The arguments put forward by Penney and Cicchini seem to reflect an overly skeptical view of human nature and police conduct and fail to take into consideration the quasi-judicial role of the Crown prosecutor in the Canadian context. Thus, it is not the exclusion of evidence under s. 24(2) that has a deterrent effect on police officers. Rather, it is the relationship between the Crown prosecutor and the police that has a deterrent effect. Police officers feel the sting when a Crown prosecutor either does not submit evidence and instructs the police, or when evidence is excluded at trial and the prosecutor returns to inform the police of that fact. In the Canadian context, the words of Eymericus certainly do not ring true today. It does matter by which methods the truth has been obtained, and prosecutors will be sure to remind the police of that.

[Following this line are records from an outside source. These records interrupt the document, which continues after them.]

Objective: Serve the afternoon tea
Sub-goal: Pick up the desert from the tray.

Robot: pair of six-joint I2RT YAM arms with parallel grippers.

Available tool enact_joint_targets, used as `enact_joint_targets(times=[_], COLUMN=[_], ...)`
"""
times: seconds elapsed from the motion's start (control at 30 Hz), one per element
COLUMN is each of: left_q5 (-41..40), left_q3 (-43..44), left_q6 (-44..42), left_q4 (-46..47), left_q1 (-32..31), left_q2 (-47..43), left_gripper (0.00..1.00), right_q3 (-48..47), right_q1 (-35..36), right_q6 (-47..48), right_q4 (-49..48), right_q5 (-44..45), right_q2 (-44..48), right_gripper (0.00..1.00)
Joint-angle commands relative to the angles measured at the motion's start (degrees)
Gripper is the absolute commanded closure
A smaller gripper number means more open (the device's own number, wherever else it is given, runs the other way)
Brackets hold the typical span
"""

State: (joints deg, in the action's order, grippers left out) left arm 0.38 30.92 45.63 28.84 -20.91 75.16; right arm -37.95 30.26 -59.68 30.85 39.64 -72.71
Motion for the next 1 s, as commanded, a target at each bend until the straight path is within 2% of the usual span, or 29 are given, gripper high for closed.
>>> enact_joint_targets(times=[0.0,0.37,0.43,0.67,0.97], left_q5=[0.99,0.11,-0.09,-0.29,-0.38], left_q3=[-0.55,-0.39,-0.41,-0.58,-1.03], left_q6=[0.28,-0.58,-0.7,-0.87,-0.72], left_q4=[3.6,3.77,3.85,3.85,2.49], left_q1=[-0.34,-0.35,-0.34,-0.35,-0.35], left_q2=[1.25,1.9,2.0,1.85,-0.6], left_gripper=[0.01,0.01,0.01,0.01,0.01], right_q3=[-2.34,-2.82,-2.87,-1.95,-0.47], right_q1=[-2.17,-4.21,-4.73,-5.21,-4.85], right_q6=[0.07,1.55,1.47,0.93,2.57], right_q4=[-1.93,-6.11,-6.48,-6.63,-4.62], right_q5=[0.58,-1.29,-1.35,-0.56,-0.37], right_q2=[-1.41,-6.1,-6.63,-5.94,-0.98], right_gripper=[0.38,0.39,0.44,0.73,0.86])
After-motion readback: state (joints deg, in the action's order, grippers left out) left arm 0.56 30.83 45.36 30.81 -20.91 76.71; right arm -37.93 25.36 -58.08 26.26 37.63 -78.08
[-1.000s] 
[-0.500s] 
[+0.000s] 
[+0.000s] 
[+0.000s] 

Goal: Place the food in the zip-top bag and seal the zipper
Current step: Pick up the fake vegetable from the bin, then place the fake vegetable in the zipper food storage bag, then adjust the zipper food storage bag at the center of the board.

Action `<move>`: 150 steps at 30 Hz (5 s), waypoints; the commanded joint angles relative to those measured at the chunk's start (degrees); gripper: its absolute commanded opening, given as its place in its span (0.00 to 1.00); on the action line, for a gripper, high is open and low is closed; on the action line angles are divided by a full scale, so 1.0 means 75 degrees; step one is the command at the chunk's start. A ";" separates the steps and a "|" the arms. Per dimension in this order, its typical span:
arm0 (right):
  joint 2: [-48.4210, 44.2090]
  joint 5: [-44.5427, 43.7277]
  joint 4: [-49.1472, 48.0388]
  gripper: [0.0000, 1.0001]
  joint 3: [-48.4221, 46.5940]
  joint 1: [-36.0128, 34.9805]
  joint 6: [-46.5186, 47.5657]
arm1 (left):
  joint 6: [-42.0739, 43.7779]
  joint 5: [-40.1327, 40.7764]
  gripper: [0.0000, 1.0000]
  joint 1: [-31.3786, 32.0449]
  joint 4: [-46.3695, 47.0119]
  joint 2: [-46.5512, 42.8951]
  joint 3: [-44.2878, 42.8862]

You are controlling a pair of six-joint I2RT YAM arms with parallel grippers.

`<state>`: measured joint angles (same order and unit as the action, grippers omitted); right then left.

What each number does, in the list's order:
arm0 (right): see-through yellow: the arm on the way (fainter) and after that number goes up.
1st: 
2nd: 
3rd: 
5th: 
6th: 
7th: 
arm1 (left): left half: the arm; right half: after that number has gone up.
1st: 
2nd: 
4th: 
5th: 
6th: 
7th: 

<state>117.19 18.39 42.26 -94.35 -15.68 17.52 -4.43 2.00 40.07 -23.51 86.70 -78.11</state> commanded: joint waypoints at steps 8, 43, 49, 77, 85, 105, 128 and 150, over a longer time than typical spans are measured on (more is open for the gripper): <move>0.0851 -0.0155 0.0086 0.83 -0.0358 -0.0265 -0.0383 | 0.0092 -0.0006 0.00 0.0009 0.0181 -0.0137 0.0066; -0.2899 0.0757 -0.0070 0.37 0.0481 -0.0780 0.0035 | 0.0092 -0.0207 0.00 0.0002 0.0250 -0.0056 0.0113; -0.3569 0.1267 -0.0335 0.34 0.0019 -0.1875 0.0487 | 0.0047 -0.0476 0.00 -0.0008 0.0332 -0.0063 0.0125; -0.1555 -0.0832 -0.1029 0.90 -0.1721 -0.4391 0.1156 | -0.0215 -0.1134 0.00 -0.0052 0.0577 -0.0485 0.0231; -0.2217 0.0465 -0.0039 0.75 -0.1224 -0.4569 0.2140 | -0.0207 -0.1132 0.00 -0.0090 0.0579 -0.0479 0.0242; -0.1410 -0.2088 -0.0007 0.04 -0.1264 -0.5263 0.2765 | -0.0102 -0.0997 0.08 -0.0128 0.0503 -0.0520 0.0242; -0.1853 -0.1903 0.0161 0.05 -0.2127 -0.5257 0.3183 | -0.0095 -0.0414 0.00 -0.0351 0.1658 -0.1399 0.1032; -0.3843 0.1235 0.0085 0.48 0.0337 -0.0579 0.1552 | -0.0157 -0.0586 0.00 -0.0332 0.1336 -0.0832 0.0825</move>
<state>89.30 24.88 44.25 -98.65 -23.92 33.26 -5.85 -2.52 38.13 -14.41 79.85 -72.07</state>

[1] Paul Marcus, "The Exclusion of Evidence in the United States" (1990) 38: Am J Comp Law 595 at 610. [2]R v Clearsky, 2021 MBQB 236 [Clearsky]. [3]Ibid at 103. [4]R v Collins, [1987] 1 SCR 265 at paras 260-81. [5] Steven M Penney, “Taking Deterrence Seriously: Excluding Unconstitutionally Obtained Evidence Under Section 24(2) of the Charter” (2004) 49:1 McGill LJ 105 at 114. [6] Michael D Cicchini, “Economics Perspective on the Exclusionary Rule and Deterrence, An” (2010) 75:2 Mo L Rev at 421. [7]Penney, supra note 5 at 121.